Cosi, oltre che in Italia, Grecia, Libia, Tunisia, Marocco e Algeria, ampi oliveti si trovano in Francia, anche nelle vallate del Rodano e nelle settentrionali aree del Montelimar e in Iugoslavia. In Italia l'olivo sale molto in alto nelle zone mediterranee, e a nord è coltivato (un tempo era molto più diffuso di oggi) nell'Industria e sulle colline venete (ad esempio a Bassano del Grappa), sui Colli Euganei e in altre zone. Forse gli esempi più settentrionali o comunque continentali si possono trovare in Friuli, dove indicano una presenza in passato più diffusa (in fila lungo gradonature) e attualmente riacquistano importanza solo a Domenica delle Palme.
Molti di questi olivi, però, per derivando da colture sono selvatici: è chiaro che si tratta di porta innesti.
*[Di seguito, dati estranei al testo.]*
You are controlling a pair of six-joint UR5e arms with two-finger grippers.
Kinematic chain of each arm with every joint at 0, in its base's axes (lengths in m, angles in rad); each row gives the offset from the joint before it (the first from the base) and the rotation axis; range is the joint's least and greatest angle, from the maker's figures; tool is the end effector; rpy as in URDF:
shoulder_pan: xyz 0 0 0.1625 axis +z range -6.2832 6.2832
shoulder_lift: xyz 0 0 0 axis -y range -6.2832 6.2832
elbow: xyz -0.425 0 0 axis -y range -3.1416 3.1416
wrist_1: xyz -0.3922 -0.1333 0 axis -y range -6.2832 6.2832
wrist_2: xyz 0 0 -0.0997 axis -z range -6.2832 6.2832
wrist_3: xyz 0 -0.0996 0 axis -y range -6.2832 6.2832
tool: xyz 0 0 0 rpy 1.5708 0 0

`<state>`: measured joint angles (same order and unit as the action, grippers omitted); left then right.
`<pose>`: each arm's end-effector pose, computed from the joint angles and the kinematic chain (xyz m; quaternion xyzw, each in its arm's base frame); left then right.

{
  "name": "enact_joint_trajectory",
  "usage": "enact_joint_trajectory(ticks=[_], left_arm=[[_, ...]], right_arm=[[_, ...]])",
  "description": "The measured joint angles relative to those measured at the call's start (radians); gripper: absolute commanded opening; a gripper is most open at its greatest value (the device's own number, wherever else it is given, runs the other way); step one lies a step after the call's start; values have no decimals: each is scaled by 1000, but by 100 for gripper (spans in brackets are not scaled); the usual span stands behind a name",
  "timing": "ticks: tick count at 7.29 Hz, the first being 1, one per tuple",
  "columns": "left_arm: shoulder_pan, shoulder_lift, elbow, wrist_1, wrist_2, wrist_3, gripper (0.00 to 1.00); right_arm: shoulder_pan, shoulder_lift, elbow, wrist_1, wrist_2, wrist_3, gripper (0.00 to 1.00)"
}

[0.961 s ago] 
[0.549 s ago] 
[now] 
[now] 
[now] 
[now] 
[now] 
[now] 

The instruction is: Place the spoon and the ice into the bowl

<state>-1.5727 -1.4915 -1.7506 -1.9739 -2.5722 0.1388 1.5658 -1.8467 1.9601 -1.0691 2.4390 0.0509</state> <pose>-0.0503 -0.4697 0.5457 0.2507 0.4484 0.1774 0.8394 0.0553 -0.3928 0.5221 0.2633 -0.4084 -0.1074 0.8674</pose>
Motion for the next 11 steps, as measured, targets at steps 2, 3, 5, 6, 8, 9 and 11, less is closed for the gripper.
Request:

Molte delle piante coltivate, arboree o arbustive, sono formate da un porta innesti e da una parte innestata che è quella richiesta. Ciò è dovuto a due fatti principali: di porta innesti di norma è un 'selvatico' o una specie più rustica (compatibile con la specie innestata), capace di meglio resistere all'ambiente edafico e alle malattie, soprattutto radicali: d'altro conto molte delle specie o cultivar selezionate, se riprodotte per seme non presentano più i caratteri ottenuti, ma ritornano a strutture ancestrali. Si richiede quindi una moltiplicazione vegetativa, 'clonale', che per le piante arboree e arbustive (vite, pomoidee) si può ottenere attraverso l'innesto.